靳子琦在看到他眼角的瘀傷時不禁一陣心虛,昨晚自己下手好像是重了些。


    把靳子琦的那一丁點愧疚看在眼裏,宋其衍的目光諱莫如深,一邊抬手輕觸眉梢處的傷痕一邊漫不經心地說:“剛早上伯父問我的眼睛是怎麽傷到的。”


    靳子琦眉心一皺:“你是在威脅我嗎?”


    “有嗎?”宋其衍不以為然地一笑,“我隻是聽說伯父一直很關心你的婚事。”


    伯父,伯父,叫得都沒有她這個親生女兒來得親熱!


    靳子琦抿緊唇線,盯著對麵宋其衍這頭大尾巴狼,努力不讓自己生氣:“那是我的事,與你無關。”

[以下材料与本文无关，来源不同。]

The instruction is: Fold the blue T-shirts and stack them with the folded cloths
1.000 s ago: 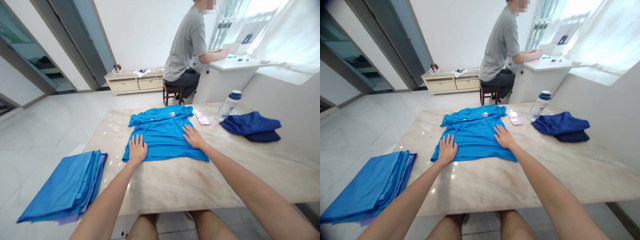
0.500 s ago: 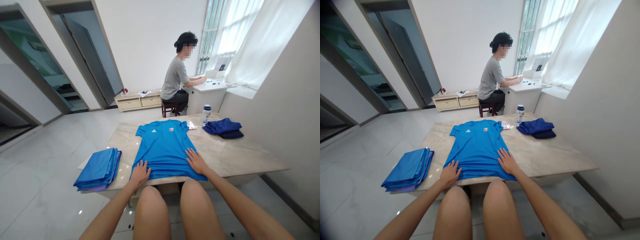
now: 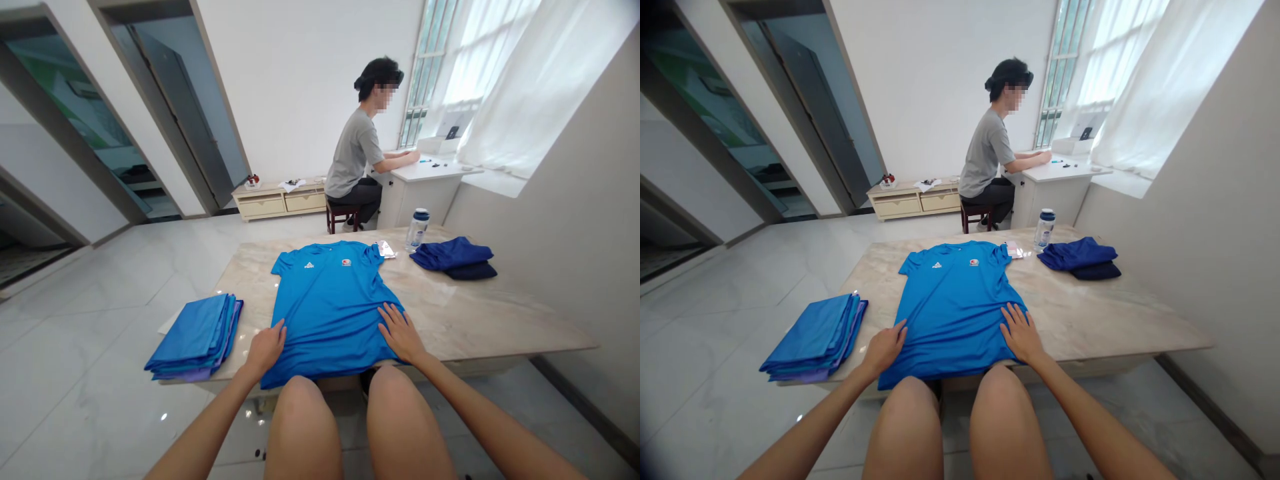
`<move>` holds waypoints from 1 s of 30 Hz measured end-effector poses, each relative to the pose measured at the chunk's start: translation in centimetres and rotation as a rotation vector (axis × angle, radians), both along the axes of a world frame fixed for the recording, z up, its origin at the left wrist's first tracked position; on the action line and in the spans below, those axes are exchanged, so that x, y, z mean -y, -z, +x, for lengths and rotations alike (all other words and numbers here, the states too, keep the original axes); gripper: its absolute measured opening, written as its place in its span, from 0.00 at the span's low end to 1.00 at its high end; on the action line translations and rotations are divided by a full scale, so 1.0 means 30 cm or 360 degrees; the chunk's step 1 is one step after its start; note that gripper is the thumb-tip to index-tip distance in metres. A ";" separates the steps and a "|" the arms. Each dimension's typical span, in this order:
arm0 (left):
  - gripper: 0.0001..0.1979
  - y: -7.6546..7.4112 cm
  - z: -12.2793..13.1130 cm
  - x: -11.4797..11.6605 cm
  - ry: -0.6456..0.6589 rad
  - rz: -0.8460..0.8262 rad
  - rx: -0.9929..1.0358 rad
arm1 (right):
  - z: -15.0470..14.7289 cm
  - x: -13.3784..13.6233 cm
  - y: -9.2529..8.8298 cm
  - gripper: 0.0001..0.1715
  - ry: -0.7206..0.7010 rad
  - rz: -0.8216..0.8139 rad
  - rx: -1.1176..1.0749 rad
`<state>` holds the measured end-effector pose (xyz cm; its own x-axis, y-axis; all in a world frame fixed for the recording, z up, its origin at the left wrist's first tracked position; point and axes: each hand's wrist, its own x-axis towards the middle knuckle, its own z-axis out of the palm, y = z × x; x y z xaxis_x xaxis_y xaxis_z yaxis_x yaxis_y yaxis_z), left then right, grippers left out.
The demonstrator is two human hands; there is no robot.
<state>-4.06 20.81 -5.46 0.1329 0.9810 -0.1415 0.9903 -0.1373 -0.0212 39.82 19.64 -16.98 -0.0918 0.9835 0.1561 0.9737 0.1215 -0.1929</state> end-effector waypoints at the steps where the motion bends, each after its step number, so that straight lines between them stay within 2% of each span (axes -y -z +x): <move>1: 0.29 0.019 0.021 -0.023 -0.0027 -0.0001 0.0008 | -0.020 -0.031 -0.001 0.38 0.0068 0.0021 0.0029; 5: 0.31 0.106 0.079 -0.111 -0.0041 0.0053 0.0005 | -0.068 -0.138 -0.017 0.38 0.0112 0.0036 0.0137; 8: 0.31 0.143 0.093 -0.193 -0.0130 0.0118 0.0016 | -0.064 -0.215 -0.033 0.38 0.0068 0.0006 0.0191; 14: 0.30 0.161 0.107 -0.379 -0.0211 0.0186 0.0077 | -0.049 -0.401 -0.047 0.39 0.0028 -0.0004 0.0208; 17: 0.29 0.159 0.118 -0.431 -0.0224 0.0219 0.0126 | -0.044 -0.491 -0.056 0.39 0.0030 0.0003 0.0211; 20: 0.29 0.155 0.126 -0.450 -0.0214 0.0261 0.0178 | -0.038 -0.549 -0.060 0.40 0.0028 0.0034 0.0208; 22: 0.29 0.158 0.126 -0.439 -0.0212 0.0264 0.0215 | -0.037 -0.549 -0.054 0.40 0.0012 0.0023 0.0205; 24: 0.28 0.167 0.122 -0.404 -0.0202 0.0279 0.0244 | -0.037 -0.509 -0.046 0.40 -0.0032 -0.0010 0.0204; 30: 0.28 0.198 0.078 -0.189 -0.0141 0.0387 0.0258 | 0.003 -0.248 -0.054 0.38 -0.0137 -0.0109 0.0170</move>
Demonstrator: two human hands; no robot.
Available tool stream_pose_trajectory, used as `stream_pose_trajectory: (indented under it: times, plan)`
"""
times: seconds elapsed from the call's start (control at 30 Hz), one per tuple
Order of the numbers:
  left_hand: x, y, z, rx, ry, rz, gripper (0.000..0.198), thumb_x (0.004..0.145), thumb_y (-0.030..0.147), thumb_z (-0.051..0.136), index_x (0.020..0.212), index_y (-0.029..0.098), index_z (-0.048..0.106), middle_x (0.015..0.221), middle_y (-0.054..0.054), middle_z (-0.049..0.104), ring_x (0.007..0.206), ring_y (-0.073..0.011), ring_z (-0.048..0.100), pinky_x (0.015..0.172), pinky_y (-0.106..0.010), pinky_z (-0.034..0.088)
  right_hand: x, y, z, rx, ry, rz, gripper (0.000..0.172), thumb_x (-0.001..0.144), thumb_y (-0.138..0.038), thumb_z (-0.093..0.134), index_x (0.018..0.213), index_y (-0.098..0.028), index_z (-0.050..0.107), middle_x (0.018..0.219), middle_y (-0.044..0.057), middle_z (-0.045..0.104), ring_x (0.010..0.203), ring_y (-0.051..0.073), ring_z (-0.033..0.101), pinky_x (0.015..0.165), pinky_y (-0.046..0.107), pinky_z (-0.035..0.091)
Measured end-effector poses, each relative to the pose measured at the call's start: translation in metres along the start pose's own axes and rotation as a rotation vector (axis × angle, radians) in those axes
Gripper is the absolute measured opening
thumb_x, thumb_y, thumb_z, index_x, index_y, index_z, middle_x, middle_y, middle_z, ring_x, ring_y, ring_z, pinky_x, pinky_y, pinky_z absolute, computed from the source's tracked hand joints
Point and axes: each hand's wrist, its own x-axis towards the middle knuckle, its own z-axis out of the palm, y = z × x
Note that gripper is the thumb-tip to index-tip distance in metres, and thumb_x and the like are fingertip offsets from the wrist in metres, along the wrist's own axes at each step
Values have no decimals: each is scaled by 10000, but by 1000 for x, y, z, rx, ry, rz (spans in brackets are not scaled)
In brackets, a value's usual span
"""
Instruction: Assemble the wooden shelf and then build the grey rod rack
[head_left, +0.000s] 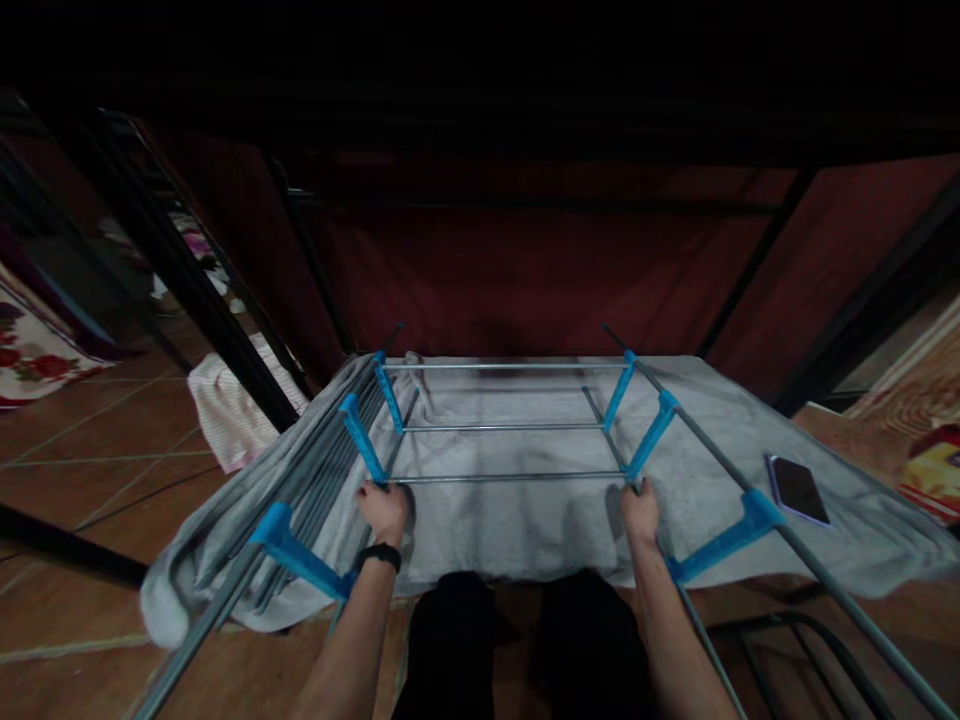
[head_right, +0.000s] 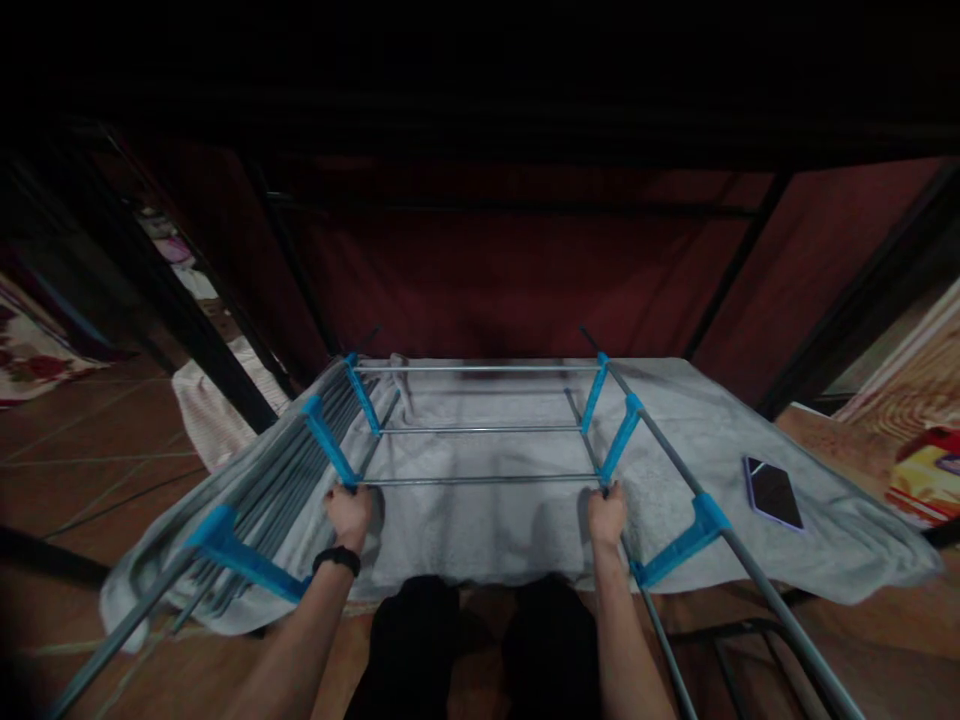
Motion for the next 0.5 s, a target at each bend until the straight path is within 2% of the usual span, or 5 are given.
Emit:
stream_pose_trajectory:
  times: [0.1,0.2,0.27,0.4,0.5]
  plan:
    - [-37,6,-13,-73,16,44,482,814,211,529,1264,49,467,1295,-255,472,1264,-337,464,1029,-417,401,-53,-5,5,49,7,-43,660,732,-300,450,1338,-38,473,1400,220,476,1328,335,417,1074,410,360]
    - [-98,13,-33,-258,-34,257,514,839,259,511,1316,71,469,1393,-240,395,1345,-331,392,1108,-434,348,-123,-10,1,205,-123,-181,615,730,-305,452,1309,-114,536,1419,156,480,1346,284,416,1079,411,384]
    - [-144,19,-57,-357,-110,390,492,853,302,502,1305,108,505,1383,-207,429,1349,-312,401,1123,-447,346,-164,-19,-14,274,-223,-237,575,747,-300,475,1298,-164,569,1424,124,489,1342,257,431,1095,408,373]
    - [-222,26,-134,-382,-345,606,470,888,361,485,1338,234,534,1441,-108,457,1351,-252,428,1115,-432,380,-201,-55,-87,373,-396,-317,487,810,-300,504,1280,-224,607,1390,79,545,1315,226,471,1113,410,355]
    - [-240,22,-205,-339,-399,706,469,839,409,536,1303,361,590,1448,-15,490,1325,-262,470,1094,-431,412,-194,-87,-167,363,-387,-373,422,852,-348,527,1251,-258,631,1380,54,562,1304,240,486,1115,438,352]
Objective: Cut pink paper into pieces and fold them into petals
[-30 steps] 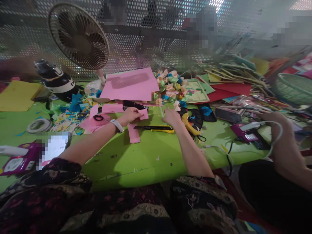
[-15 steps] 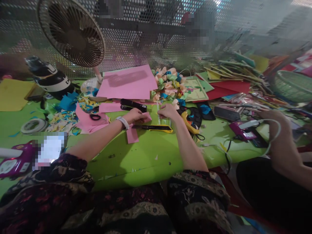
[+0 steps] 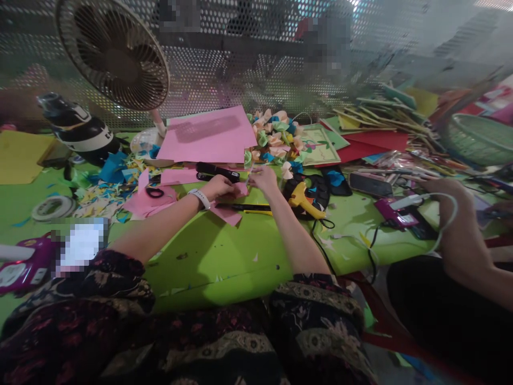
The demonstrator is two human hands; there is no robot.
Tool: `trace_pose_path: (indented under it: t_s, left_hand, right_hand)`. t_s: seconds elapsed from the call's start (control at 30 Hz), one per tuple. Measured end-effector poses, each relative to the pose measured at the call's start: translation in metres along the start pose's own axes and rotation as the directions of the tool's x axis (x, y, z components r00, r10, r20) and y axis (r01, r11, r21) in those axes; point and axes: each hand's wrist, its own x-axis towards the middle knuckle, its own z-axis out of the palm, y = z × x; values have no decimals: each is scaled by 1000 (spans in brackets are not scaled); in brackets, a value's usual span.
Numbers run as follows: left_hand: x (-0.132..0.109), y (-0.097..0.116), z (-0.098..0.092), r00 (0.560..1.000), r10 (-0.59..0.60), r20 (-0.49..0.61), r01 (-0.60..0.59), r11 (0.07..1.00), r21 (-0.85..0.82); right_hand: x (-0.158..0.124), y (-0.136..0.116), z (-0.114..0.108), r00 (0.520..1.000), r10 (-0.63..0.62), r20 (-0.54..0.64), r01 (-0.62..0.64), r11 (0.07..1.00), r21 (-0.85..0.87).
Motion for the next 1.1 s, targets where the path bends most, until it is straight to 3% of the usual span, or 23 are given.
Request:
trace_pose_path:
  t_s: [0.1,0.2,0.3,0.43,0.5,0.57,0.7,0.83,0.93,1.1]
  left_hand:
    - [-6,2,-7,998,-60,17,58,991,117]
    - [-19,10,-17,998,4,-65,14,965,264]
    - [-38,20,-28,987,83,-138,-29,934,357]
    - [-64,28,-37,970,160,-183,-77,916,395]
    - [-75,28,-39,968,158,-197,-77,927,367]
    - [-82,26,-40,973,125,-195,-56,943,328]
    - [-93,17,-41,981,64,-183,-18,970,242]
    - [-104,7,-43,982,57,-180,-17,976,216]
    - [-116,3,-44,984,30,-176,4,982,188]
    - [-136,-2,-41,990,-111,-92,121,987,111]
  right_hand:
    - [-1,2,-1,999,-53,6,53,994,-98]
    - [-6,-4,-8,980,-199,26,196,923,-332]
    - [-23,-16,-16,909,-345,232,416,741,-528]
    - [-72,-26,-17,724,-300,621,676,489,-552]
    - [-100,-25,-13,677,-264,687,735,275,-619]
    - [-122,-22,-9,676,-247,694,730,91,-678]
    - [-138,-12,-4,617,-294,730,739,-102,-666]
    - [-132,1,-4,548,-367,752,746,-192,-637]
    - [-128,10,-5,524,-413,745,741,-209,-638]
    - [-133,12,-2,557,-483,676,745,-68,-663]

    “怎麽就與我無關了?”宋其衍不顧靳子琦難看的臉色,自顧自道:“我年紀不小了,需要一個妻子,你剛好符合條件。”


    他故意慢下語速,微微地停頓,望著她的黑眸愈加深邃幽暗:“況且……靳子琦,和我結婚你不會吃虧。”


    靳子琦對上他認真的眸光,頭皮有些發麻,怎麽會被他牽著鼻子走?


    “吃不吃虧我不知道,但我很確定自己不想再繼續這個話題。”


    “蘇珩風有的我有,他沒有的我也有--”


    靳子琦臉上波瀾不驚,心裏卻是隱約地波瀾起伏,宋其衍這句話明顯意有所指,他難道打算用宋家繼承人的身份作為誘餌引誘她嗎?


    宋其衍看著神色不諳的她,擲地有聲:“嫁給我,你會是本城最為尊貴的女人,甚至可能成為整個國家的第一帝豪夫人。”


    靳子琦一個激靈,驀然看向宋其衍,眼裏一閃而過不敢置信。


    她早猜到宋其衍不簡單,但沒猜到他的財力竟可以讓他輕而易舉地向她許下“第一”二字。


    宋其衍卻仿佛沒瞧見她臉上的詫異,眉頭都沒皺一下繼續道:“在本城,能配得上靳子琦的隻有一個男人。”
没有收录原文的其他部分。